Note how you can output a NIFTI directly, above. You can add the two files to make a single NIFTI:


3dcalc \
   -a sumMapSubj_lh.nii.gz \
   -b sumMapSubj_rh.nii.gz \
    -expr 'a+b*not(bool(a))' \
   -prefix sumMapSubj_both.nii.gz

The reason the expression isn’t just ‘a+b’, is juuust in case there is any overlap of nonzero values between the two volumetric datasets. By construction of the two hemispheric surfaces, I don’t think there should be, but this should ensure that.

Though, just to note for future reference, to copy a BRIK/HEAD file to NIFTI, you can:


3dcopy FILE_NAME.HEAD FILE_NAME_NEW.nii.gz

The dataset you tried to convert with 3dAFNItoNIFTI wasn’t actually a BRIK/HEAD dset, I guess, because the “-grid_parent …” being used wasn’t a volumetric dataset.

How does that work?

–pt

It works perfectly well.
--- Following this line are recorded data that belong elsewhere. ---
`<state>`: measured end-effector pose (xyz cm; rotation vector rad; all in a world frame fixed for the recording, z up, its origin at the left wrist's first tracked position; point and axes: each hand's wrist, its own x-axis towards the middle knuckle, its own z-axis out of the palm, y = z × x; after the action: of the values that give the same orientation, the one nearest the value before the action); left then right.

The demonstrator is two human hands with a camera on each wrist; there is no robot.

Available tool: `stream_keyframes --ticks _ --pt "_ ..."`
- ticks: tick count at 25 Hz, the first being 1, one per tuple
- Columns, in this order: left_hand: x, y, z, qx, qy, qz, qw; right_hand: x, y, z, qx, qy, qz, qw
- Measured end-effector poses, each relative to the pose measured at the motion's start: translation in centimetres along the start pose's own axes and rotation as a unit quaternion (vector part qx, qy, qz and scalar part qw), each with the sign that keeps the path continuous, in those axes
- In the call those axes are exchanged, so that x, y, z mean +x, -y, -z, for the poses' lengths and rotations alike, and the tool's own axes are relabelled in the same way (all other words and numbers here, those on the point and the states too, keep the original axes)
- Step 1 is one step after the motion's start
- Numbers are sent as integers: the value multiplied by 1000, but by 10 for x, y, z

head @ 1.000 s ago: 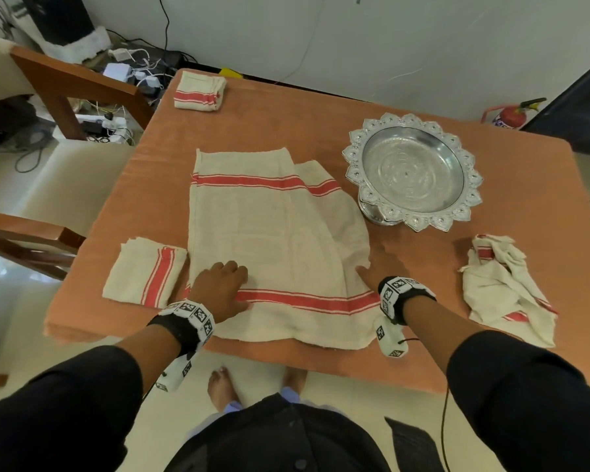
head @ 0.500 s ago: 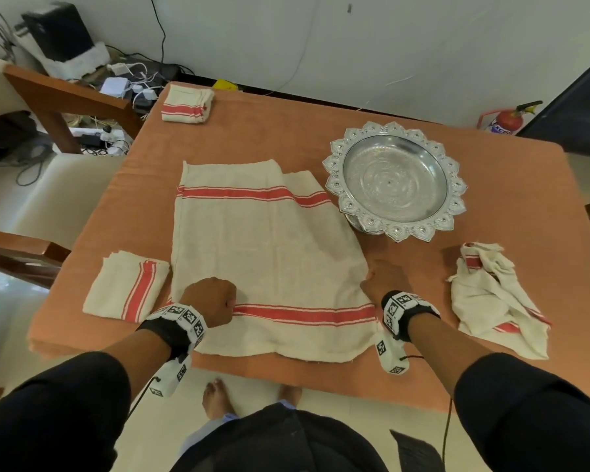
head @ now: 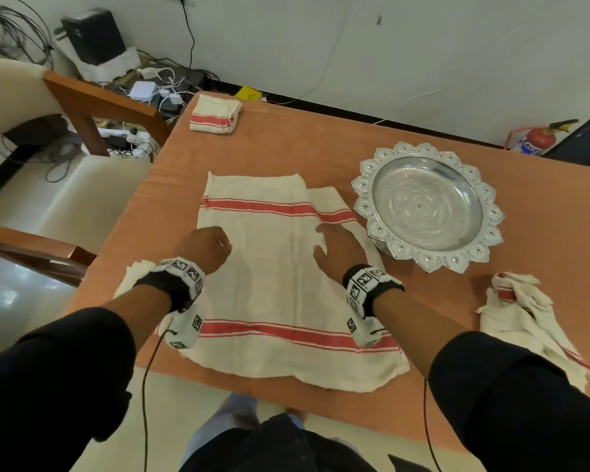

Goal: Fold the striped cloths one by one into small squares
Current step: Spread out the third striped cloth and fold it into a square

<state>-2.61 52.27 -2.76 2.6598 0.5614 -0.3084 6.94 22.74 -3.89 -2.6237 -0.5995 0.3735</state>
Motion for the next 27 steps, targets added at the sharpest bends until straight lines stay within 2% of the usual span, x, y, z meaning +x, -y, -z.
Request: stream_keyframes --ticks 3,6,9,12,15,18,21,24,27 --pt "41 22 21 -17 -17 24 999 44 18 4 -43 11 -22 999" --pt "70 19 36 -39 -26 -10 999 69 32 12 -42 1 -27 999" --pt "97 -17 43 -102 -6 -69 992 77 48 35 35 -80 7 996" --pt "117 -76 42 -211 56 -152 964 72 52 73 82 -176 2 981" --pt "120 -138 37 -277 104 -218 930 56 36 113 63 -261 -47 962" --pt "111 -182 31 -302 132 -246 911 32 0 138 47 -305 -114 944" --pt "99 -208 21 -287 143 -262 910 7 -49 150 10 -305 -192 933" --pt "86 -224 13 -274 142 -253 917 -19 -91 158 -54 -281 -302 909" --pt "76 -241 2 -274 101 -236 927 -39 -127 159 -23 -254 -394 883"
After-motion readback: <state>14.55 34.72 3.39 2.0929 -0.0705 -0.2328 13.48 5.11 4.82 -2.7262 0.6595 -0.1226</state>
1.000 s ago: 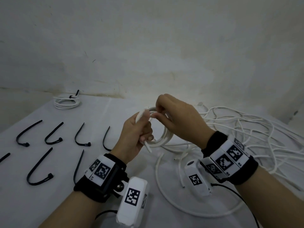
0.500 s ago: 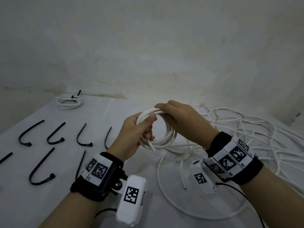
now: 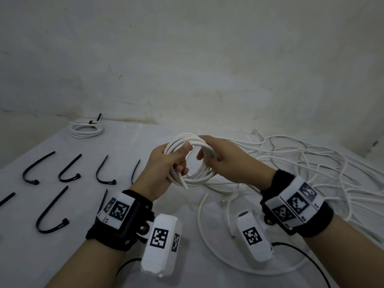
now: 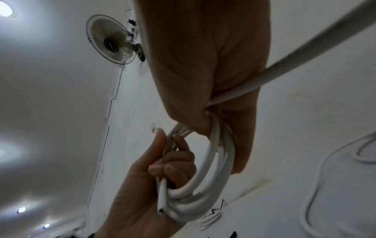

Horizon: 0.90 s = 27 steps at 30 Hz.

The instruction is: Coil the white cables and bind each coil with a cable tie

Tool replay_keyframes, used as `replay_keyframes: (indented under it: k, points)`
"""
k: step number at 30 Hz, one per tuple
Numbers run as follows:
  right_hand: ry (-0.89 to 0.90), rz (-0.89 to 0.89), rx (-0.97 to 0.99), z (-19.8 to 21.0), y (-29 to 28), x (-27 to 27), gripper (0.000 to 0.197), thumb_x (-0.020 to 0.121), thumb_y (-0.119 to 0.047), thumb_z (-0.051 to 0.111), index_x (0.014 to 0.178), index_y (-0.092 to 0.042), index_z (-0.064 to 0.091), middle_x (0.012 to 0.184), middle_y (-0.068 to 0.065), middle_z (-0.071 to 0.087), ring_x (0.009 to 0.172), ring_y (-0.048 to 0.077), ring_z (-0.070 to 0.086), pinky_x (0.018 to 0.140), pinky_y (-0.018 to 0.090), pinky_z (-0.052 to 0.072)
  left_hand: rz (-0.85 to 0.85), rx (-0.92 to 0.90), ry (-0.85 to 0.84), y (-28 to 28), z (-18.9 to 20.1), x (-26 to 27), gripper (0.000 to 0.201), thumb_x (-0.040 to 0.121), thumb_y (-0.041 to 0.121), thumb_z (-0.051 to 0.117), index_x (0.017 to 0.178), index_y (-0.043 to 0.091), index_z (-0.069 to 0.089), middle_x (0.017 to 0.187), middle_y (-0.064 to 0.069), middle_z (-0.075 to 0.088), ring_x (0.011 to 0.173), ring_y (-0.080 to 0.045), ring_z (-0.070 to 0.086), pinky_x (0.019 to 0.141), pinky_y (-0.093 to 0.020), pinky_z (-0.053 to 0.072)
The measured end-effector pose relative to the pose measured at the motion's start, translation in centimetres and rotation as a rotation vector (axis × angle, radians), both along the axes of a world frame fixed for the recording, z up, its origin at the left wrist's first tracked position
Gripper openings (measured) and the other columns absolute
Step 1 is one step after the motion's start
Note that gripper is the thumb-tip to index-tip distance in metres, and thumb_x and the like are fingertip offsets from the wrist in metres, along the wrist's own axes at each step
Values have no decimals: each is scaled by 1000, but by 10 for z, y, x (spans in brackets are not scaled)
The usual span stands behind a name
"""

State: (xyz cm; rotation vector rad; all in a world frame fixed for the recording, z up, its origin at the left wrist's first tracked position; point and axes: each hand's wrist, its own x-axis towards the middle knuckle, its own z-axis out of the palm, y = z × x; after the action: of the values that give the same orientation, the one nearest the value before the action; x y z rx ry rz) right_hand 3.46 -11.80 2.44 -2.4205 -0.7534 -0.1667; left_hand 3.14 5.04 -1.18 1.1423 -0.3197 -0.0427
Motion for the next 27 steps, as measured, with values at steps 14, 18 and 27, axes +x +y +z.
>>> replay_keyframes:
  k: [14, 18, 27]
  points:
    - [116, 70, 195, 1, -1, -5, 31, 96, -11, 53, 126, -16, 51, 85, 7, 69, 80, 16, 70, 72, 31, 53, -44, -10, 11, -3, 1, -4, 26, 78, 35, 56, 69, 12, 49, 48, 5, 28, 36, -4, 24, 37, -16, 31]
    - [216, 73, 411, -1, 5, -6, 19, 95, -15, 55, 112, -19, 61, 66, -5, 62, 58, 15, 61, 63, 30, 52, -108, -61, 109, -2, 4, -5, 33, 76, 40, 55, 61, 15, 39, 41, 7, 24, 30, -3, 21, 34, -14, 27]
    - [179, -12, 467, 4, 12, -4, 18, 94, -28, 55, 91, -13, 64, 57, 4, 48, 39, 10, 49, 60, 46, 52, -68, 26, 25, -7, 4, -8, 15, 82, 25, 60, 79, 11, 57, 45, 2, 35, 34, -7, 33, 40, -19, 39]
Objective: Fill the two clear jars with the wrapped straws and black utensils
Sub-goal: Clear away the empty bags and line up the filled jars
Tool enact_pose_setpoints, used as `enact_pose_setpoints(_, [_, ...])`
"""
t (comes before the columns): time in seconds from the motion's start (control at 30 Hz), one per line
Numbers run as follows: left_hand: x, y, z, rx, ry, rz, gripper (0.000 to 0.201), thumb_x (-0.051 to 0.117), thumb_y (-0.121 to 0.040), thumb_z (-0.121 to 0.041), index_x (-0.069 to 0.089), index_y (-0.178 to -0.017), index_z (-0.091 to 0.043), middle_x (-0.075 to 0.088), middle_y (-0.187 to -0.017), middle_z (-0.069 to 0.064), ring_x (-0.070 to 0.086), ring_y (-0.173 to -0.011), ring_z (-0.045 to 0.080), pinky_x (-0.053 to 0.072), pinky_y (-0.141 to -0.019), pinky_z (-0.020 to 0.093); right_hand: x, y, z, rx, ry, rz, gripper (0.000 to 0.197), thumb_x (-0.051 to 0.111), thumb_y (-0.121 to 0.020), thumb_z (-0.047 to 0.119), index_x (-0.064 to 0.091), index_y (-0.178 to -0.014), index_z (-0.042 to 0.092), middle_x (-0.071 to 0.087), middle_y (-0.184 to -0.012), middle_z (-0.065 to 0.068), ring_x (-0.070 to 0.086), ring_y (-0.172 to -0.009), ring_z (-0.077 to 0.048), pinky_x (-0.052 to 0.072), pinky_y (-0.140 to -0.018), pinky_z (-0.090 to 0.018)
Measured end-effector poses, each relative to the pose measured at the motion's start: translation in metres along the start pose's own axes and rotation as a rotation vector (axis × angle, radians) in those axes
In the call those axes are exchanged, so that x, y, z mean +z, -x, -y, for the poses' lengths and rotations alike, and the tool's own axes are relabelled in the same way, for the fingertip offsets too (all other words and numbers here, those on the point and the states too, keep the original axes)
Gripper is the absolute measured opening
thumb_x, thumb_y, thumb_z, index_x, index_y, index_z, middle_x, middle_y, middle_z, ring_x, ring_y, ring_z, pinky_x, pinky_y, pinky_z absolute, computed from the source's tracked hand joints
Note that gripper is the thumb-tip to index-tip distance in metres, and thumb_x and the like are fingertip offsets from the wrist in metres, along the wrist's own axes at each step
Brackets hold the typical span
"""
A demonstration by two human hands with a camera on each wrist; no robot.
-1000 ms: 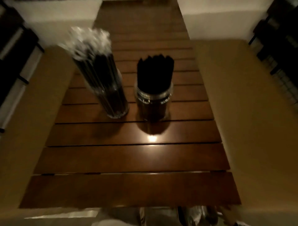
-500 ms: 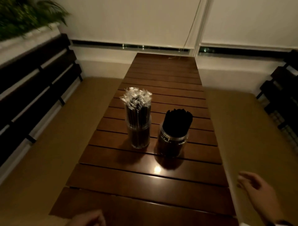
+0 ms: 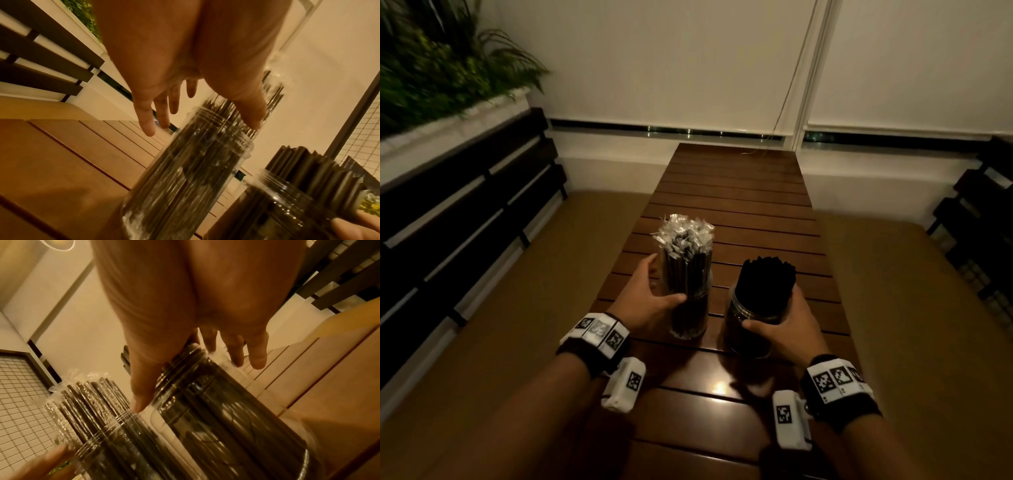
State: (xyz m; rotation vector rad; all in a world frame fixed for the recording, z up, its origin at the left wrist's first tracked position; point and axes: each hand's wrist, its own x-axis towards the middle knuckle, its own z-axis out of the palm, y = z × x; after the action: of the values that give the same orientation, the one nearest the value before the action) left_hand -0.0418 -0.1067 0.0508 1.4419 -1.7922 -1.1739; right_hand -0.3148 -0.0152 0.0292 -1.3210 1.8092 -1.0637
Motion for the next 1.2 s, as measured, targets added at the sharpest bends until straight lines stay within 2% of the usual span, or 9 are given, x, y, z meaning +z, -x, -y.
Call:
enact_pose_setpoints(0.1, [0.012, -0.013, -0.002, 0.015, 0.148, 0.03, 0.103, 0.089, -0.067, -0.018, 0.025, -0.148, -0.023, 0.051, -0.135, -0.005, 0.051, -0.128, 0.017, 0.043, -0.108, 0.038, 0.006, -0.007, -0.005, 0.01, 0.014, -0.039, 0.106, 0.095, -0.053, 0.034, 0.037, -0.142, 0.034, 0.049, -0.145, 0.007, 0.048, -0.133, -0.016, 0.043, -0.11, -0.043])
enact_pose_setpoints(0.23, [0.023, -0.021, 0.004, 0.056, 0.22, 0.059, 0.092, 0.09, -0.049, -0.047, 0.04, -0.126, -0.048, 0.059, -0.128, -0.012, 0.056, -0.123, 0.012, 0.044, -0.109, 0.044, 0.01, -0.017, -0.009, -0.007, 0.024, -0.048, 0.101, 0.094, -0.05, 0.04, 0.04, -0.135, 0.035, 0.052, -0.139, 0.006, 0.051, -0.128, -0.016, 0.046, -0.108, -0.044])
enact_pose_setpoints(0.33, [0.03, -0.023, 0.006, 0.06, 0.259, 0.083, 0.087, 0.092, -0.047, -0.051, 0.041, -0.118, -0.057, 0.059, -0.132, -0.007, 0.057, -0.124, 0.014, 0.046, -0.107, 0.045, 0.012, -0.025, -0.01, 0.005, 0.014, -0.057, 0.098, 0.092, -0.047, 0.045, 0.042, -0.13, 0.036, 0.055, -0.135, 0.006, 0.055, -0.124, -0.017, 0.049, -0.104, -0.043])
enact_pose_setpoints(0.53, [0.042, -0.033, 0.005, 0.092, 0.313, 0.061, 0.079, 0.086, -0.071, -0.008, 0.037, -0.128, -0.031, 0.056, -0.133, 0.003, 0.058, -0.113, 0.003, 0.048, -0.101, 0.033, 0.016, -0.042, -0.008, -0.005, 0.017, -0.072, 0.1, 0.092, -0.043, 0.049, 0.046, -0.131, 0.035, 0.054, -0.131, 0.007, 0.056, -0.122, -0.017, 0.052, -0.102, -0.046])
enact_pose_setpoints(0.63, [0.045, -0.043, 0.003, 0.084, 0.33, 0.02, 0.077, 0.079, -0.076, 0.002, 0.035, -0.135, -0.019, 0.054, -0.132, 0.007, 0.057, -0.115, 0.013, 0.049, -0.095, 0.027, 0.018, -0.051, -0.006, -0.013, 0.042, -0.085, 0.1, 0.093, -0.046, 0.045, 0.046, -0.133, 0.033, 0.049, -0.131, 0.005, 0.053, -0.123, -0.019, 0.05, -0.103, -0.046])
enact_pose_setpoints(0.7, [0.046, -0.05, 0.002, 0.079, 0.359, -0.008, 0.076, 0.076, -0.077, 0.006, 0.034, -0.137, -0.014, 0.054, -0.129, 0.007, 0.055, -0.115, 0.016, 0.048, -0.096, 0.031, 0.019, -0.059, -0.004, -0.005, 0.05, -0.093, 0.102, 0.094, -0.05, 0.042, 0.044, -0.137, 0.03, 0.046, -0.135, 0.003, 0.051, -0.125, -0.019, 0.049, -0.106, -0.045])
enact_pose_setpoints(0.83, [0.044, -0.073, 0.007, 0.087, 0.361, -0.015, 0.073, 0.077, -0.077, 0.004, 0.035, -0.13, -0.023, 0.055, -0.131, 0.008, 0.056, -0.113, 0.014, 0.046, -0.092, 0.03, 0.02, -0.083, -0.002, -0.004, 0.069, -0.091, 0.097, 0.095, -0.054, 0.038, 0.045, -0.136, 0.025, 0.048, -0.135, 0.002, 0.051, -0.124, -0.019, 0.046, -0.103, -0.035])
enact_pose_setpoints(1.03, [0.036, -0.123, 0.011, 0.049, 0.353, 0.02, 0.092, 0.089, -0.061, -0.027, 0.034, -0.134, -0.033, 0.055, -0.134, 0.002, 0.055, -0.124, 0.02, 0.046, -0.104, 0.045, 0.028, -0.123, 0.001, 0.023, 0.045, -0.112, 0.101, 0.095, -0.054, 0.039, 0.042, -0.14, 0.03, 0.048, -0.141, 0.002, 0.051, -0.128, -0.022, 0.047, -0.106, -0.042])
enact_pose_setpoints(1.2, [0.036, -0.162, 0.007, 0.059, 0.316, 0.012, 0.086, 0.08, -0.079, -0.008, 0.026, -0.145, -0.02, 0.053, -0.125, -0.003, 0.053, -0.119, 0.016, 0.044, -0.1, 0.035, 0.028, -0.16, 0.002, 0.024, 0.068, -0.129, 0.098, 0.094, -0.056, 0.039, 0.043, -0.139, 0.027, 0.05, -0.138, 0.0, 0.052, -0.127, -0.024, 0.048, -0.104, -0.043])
Thank you.

Adding on a minor tweak to this. The 3dSurf2Vol command can leave holes where the projections from the surface nodes do not cross through voxels. The finer the surface mesh, the fewer holes there are. You can get around this with @surf_to_vol_spackle instead (for those who may not know, spackle is the glop used to patch holes in drywall for home repair). The command requires a volumetric mask to fill in, like the pial “ribbon” datasets that FreeSurfer generates.

@surf_to_vol_spackle -maskset mymask.nii.gz -spec mysurfs.spec
-surfA smoothwm -surfB pial -surfset thickness.niml.dset
-prefix vol_thick

If the holes aren’t a big concern, then you can ignore this.